Theranostics 2021; 11(7):3131-3149. doi:10.7150/thno.52677
Conditioned medium from adipose-derived stem cells attenuates ischemia/reperfusion-induced cardiac injury through the microRNA-221/222/PUMA/ETS-1 pathway
1. Department of Anatomy and Cell Biology, College of Medicine, National Taiwan University, Taipei, Taiwan.
2. Department of Bioscience Technology, College of Science, Chung-Yuan Christian University, Taoyuan, Taiwan.
3. Center for Nanotechnology and Center for Biomedical Technology, Chung-Yuan Christian University, Taoyuan, Taiwan.
4. Department of Clinical Laboratory Sciences and Medical Biotechnology, College of Medicine, National Taiwan University, Taipei, Taiwan.
5. Department of Anatomy and Cell Biology, College of Medicine, National Taiwan University, Taipei, Taiwan.
6. Division of Plastic Surgery, Department of Surgery, Cathay General Hospital, Taipei, Taiwan.
7. School of Dentistry, College of Oral Medicine, Taipei Medical University, Taipei, Taiwan.
8. Department of Family Medicine, National Taiwan University Hospital, Taipei, Taiwan.

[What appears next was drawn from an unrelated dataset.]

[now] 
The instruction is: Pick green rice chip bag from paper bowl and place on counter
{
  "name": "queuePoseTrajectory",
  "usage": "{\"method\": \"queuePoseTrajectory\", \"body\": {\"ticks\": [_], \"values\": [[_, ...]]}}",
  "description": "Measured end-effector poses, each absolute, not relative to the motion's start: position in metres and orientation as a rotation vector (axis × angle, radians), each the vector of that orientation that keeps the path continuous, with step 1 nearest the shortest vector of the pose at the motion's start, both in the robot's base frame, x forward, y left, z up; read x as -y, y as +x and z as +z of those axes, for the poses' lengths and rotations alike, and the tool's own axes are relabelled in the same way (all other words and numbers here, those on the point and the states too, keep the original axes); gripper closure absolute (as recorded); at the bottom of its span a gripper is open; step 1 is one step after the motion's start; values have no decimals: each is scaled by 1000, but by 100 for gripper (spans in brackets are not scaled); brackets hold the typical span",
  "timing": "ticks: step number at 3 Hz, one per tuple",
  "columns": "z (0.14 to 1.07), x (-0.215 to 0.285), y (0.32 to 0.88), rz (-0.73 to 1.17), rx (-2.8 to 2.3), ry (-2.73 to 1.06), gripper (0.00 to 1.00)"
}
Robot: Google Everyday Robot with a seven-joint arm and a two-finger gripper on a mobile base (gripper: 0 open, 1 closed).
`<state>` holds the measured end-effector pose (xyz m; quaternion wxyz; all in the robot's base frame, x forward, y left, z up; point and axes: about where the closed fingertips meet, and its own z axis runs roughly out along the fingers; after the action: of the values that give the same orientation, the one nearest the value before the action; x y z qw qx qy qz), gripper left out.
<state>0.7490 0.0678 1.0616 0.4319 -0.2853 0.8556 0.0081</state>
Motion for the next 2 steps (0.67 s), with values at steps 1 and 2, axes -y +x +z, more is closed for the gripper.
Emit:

9. Center for Complementary and Integrated Medicine, National Taiwan University Hospital, Taipei, Taiwan.
10. Department of Nursing, Division of Basic Medical Sciences, and Chronic Diseases and Health Promotion Research Center, Chang Gung University of Science and Technology, Chiayi, Taiwan.
11. Research Center for Industry of Human Ecology and Research Center for Chinese Herbal Medicine, Chang Gung University of Science and Technology, Taoyuan, Taiwan.
12. Department of Orthopaedic Surgery, Chang Gung Memorial Hospital, Chiayi, Taiwan.
Lee TL, Lai TC, Lin SR, Lin SW, Chen YC, Pu CM, Lee IT, Tsai JS, Lee CW, Chen YL. Conditioned medium from adipose-derived stem cells attenuates ischemia/reperfusion-induced cardiac injury through the microRNA-221/222/PUMA/ETS-1 pathway. Theranostics 2021; 11(7):3131-3149. doi:10.7150/thno.52677. Available from https://www.thno.org/v11p3131.htm
Rationale: Cardiovascular diseases, such as myocardial infarction (MI), are the leading causes of death worldwide. Reperfusion therapy is the common standard treatment for MI. However, myocardial ischemia/reperfusion (I/R) causes cardiomyocyte injury, including apoptosis and fibrosis. We aimed to investigate the effects of conditioned medium from adipose-derived stem cells (ADSC-CM) on apoptosis and fibrosis in I/R-treated hearts and hypoxia/reoxygenation (H/R)-treated cardiomyocytes and the underlying mechanisms.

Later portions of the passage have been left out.